We will rebuild the website using non-flash technology so that the website displays properly in all browsers and on all platforms. We are integrating a CMS into the website so that our client can easily amend, add and delete products and content themselves from their premises, allowing them to promote the one-off nature of their products as they come into stock. And at the same time our redesign will be naturally search engine friendly from the outset with each product in their stock being displayed on individual and semantically named pages, automatically linked across the site and promoted to search engines via a site-map.

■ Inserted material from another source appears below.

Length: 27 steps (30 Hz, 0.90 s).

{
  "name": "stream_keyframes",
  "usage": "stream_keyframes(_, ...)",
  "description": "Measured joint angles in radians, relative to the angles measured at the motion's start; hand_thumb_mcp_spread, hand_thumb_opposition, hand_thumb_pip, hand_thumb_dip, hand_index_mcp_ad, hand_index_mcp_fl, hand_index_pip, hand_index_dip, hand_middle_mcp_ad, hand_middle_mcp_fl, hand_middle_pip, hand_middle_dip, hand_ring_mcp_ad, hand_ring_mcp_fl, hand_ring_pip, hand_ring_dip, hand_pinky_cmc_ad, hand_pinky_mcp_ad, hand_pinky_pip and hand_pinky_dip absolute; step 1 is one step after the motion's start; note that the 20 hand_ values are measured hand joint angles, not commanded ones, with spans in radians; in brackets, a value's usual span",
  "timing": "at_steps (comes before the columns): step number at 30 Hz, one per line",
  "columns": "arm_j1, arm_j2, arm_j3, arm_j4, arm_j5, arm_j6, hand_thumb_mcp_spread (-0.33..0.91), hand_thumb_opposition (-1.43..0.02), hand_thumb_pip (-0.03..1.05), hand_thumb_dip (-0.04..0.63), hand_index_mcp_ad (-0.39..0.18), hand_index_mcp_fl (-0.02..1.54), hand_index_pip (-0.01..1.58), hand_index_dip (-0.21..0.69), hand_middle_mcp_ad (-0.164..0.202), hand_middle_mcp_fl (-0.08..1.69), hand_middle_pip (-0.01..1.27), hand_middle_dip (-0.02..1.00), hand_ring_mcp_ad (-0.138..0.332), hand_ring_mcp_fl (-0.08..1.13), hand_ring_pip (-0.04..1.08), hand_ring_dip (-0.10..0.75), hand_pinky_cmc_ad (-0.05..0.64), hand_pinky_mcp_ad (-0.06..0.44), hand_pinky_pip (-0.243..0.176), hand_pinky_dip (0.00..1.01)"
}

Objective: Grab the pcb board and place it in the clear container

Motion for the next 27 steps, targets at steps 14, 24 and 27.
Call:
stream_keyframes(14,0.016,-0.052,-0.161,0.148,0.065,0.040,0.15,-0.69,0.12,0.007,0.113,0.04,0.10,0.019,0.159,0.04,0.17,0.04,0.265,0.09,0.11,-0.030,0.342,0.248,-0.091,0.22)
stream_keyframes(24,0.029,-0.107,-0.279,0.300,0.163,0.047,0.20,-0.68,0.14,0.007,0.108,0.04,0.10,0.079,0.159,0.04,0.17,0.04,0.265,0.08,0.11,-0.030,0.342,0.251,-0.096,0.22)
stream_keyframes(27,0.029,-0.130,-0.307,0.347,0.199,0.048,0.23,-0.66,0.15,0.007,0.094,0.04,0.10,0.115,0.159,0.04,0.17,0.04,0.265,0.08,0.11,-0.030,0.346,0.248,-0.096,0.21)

Our redesign will provide the reassurance of a future-proofed website since we are using a well known CMS that is widely supported amongst website development companies and provides a wealth of features as our client requires them. This means that going forward our client can be assured that their investment in a website redesign will be realised for years to come.

Diary, Website design

The divergent costs for IFA website design

Areoff recently provide a quote to an IFA for redesigning their website.

After studying our quotation to provide website redesign, usability, SEO as well as an option for putting a CMS for editing pages and publishing new content, they commented that our costs were ‘considerably divergent’ from a quotation they received from a leading telecommunications company.

Their alternative quote was 50% cheaper than ours.

However, when I studied their quotation which our prospective client was kind enough to share with us I immediately noticed that there was also a considerable divergence in the website design service being offered. These were the main features of their quotation:

  • We will create a maximum of 6 pages including a contact form.
  • We offer a choice of colour schemes, and 6 different site and navigation layouts.
  • We offer the option of one Image Rotator, scrolling up to 5 images.
  • You may supply up to 2 images per page in your page content.
  • The contact form will collect name, e-mail address and a message from anyone wishing to contact you.

This suggest that they would receive a very rigidly structured template based website instead of the bespoke build Areoff provides to all it’s clients. And what happens if you want more than 6 pages in your website, which is more than conceivable, if not immediately, then maybe in a few months.

Their quotation also made absolutely no reference to SEO friendly features like the inclusion of proper and complete meta-data, header tags, DIV/XHTML page structure and semantic URL’s amongst other things that Areoff always provide as part of a website design service - our believe is that a website should be search engine ‘ready’ from day-one.

Lastly, the telecommunication provider’s proposal made no mention of a CMS which is crucial if a client wants to be able to edit existing wording and add new content to their website. The benefit of a CMS such as the packages Areoff offers is that it goes a long way towards future-proofing a website since it enables the client to add on a whole host of additional features as they need them like blog posts/news, calendars, additional forms, galleries, polls. And a CMS allows you to have as many pages as you like for no extra charge, which has to be a better deal than the ‘pay-as-you-add-pages’ approach that was proposed to our client in the alternative quote.

So our message to all IFA’s looking to have a new website designed or an existing one redesigned: look at the value that is being provided to you by a design/development company rather than just the bottom line cost. More often than not the cheaper of the two proposals can end up working out more expensive - less visibility on search engines due to a poor build, fewer conversions from your website due to poor usability and inferior levels of interaction with visitors, and the ongoing hidden costs of adding and amending content on your website.